• **TASK MATERIAL**
⁂

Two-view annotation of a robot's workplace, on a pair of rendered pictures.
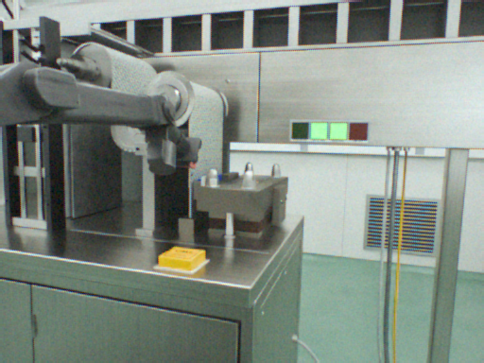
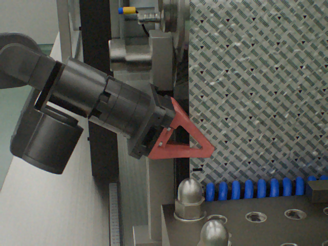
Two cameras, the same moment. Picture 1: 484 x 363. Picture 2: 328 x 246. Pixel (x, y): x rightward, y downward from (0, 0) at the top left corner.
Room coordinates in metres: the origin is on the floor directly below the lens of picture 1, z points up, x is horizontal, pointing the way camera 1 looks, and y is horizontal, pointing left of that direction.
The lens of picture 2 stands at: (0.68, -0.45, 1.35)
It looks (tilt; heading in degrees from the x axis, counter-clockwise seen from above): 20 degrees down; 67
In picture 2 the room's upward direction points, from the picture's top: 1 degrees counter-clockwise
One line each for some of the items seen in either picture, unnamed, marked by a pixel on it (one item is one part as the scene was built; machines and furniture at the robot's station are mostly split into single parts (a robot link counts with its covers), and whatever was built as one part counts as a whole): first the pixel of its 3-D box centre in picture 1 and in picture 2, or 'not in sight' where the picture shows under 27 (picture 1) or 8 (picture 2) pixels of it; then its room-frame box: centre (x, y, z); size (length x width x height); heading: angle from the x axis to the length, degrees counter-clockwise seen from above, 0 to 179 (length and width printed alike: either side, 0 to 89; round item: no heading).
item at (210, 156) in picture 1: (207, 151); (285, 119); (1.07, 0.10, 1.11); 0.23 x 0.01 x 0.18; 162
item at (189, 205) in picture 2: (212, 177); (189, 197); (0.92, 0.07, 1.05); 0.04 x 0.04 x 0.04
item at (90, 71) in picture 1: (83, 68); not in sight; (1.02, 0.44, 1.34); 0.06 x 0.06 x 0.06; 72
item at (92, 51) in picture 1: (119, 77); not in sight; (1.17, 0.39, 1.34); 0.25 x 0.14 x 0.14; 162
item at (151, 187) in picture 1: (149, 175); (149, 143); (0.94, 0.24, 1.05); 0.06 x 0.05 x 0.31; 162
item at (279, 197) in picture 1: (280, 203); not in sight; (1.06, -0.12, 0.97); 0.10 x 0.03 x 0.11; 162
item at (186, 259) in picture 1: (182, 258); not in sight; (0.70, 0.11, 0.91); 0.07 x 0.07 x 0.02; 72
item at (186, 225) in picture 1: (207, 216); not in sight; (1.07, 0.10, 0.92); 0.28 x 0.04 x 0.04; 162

⁂

• **PROBLEM DESCRIPTION**
Write out the entries above in full and exactly; no pictures.

• **WRITTEN REPLY**
Two-view annotation of a robot's workplace, on a pair of rendered pictures.
Two cameras, the same moment. Picture 1: 484 x 363. Picture 2: 328 x 246. Pixel (x, y): x rightward, y downward from (0, 0) at the top left corner.
Room coordinates in metres: the origin is on the floor directly below the lens of picture 1, z points up, x is horizontal, pointing the way camera 1 looks, and y is horizontal, pointing left of that direction.
The lens of picture 2 stands at: (0.68, -0.45, 1.35)
It looks (tilt; heading in degrees from the x axis, counter-clockwise seen from above): 20 degrees down; 67
In picture 2 the room's upward direction points, from the picture's top: 1 degrees counter-clockwise
One line each for some of the items seen in either picture, unnamed, marked by a pixel on it (one item is one part as the scene was built; machines and furniture at the robot's station are mostly split into single parts (a robot link counts with its covers), and whatever was built as one part counts as a whole): first the pixel of its 3-D box centre in picture 1 and in picture 2, or 'not in sight' where the picture shows under 27 (picture 1) or 8 (picture 2) pixels of it; then its room-frame box: centre (x, y, z); size (length x width x height); heading: angle from the x axis to the length, degrees counter-clockwise seen from above, 0 to 179 (length and width printed alike: either side, 0 to 89; round item: no heading).
item at (210, 156) in picture 1: (207, 151); (285, 119); (1.07, 0.10, 1.11); 0.23 x 0.01 x 0.18; 162
item at (189, 205) in picture 2: (212, 177); (189, 197); (0.92, 0.07, 1.05); 0.04 x 0.04 x 0.04
item at (90, 71) in picture 1: (83, 68); not in sight; (1.02, 0.44, 1.34); 0.06 x 0.06 x 0.06; 72
item at (92, 51) in picture 1: (119, 77); not in sight; (1.17, 0.39, 1.34); 0.25 x 0.14 x 0.14; 162
item at (151, 187) in picture 1: (149, 175); (149, 143); (0.94, 0.24, 1.05); 0.06 x 0.05 x 0.31; 162
item at (279, 197) in picture 1: (280, 203); not in sight; (1.06, -0.12, 0.97); 0.10 x 0.03 x 0.11; 162
item at (186, 259) in picture 1: (182, 258); not in sight; (0.70, 0.11, 0.91); 0.07 x 0.07 x 0.02; 72
item at (186, 225) in picture 1: (207, 216); not in sight; (1.07, 0.10, 0.92); 0.28 x 0.04 x 0.04; 162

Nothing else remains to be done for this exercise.